Archie flicked off the Luma-Lite and straightened his back with a
good-natured groan. "No major contusions or hematomas. No
fractures."

"Dinger's not sophisticated enough to pull off something like this,"
Rachel said.

"Ozzie Rudd is," McKissack said.

"I hope to God those two ran away together."

"If they did, we wouldn't have the ring," McKissack reminded

her. "Whoever it is, he's taunting us. He's got Nicole, all right.
He's probably got them both."

Rachel choked back the outrage she'd been feeling all morning. There
was no place to put it. They were impotent, playing some surreal
guessing game, trying to shine a penlight into the dim recesses of a
sick and twisted psyche.

"Hmm," Archie said, swabbing the vagina and anus for semen. "No
evidence of rape. No internal abrasions. No visible semen stains,
except for the single deposit on her calf."

"I don't get it," McKissack said. "First he kidnaps her, but there's
no ransom note. Then he waits three weeks before he drops her off in
the woods, where he ejaculates on her leg. But first he mutilates her
face and body. This is fucking unbelievable."

"Then the other daughter disappears," Rachel picked up the thread, "and
her necklace ends up in Claire's hand, tipping us off. He wants us to
know what he's done."

"Maybe we should look at the father again?" McKissack said. "I mean,
what are the odds that both of your daughters get targeted by the same
psychopath? Let alone the fact that he's a doctor, he knows how to
suture a wound."

"Yale Castillo may be an arrogant jerk," Rachel said, "but he's no
psychopath. They're a close-knit family. He adores his daughters.
They're the light of his life."

McKissack tore off his surgical mask. "All I know is, we've got one
demented puppy-kicking freak on our hands." He stormed out of the
morgue.

Steeling herself, Rachel headed after him.

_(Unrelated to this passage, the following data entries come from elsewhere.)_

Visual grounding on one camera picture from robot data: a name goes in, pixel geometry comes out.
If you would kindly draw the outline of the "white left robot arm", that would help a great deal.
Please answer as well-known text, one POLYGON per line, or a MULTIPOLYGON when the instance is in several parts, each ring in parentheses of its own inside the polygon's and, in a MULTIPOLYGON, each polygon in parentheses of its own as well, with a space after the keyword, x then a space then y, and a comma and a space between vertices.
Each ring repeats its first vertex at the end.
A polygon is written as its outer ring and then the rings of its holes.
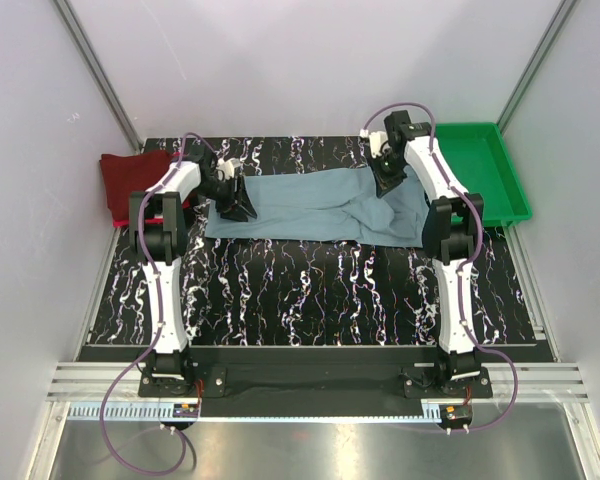
POLYGON ((218 158, 205 145, 181 154, 166 173, 129 199, 129 243, 142 265, 151 313, 151 341, 140 355, 142 396, 184 396, 201 386, 189 353, 180 298, 180 270, 188 234, 183 206, 200 195, 215 202, 220 217, 257 218, 237 158, 218 158))

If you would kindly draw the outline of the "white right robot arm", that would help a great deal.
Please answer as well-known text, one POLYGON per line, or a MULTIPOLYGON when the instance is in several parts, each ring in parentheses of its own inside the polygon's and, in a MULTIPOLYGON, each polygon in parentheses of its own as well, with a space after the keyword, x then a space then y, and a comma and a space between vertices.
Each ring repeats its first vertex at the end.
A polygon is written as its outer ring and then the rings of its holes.
POLYGON ((484 200, 458 180, 443 158, 435 132, 432 120, 415 123, 408 111, 400 110, 385 117, 382 131, 363 129, 361 135, 369 141, 369 166, 378 197, 395 191, 412 170, 429 200, 421 239, 438 280, 437 357, 419 379, 407 376, 406 380, 421 391, 464 396, 481 371, 470 322, 470 283, 483 242, 484 200))

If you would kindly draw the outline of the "light blue t shirt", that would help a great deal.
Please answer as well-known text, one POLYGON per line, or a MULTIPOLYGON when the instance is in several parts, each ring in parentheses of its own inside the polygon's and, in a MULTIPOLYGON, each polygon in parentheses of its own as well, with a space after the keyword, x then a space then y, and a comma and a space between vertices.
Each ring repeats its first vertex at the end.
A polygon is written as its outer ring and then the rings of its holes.
POLYGON ((407 178, 382 197, 369 167, 247 177, 257 217, 225 220, 211 204, 205 236, 419 248, 429 206, 412 169, 406 172, 407 178))

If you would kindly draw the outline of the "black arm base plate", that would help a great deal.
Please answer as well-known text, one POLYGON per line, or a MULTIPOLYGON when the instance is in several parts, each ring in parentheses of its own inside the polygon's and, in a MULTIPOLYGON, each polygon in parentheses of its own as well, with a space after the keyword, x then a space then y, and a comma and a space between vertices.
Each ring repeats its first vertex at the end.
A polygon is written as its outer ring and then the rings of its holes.
POLYGON ((391 364, 200 364, 189 378, 143 373, 138 393, 141 397, 185 397, 202 394, 208 398, 228 398, 240 393, 363 391, 400 395, 408 399, 466 398, 491 399, 489 374, 442 384, 434 368, 391 364))

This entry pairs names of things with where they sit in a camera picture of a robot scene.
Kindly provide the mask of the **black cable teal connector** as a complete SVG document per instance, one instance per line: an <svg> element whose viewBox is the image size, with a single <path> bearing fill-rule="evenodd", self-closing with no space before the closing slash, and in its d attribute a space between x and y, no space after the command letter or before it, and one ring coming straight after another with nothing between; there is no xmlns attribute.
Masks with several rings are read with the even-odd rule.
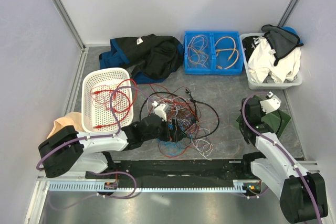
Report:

SHE CAUGHT UP WITH HIM IN The BACK PARKING LOT. MCK1Ssack's jacket
was off, his shirt drenched with sweat. Above them, red-winged
blackbirds razored the granite-colored sky.

"Time's against us with this type of intelligent, organized offender,"
McKissack said, eyes focused sharply on some middle distance. "This
crime was well planned, not opportunistic. He's clearly from the area.
We're dealing with a local."

"There's something I don't understand," Rachel said. "Why drop her off
in the woods alive? After all, he'd held her captive for nearly three
weeks. If she'd lived, she would've been able to identify him through
his voice, the abduction site, maybe even a physical description. Why
take such a chance?"

"He must've known she wasn't gonna make it."

"The injection." She nodded. "But the drug didn't kill her right
away. What kind of poison doesn't take effect for several hours?"

"You took a toxicology class, right? Give it your best shot."

She turned the question over in her mind. "Arsenic is tasteless,
odorless and easy to obtain. But death is slow and painful. Besides,
there was no vomiting or diarrhea."

"Heroin overdose?"

"Very strong central nervous system depressant. No needle tracks, and
therefore no repeat injections. No vomitus. In a typical heroin
overdose, the lungs are heavy and show congestion."

"Cyanide?"

She shook her head. "There'd be localized areas of bright red livor
mortis, cherry red or pink."

"Strychnine?"

"Symptoms occur within minutes. Violent convulsions."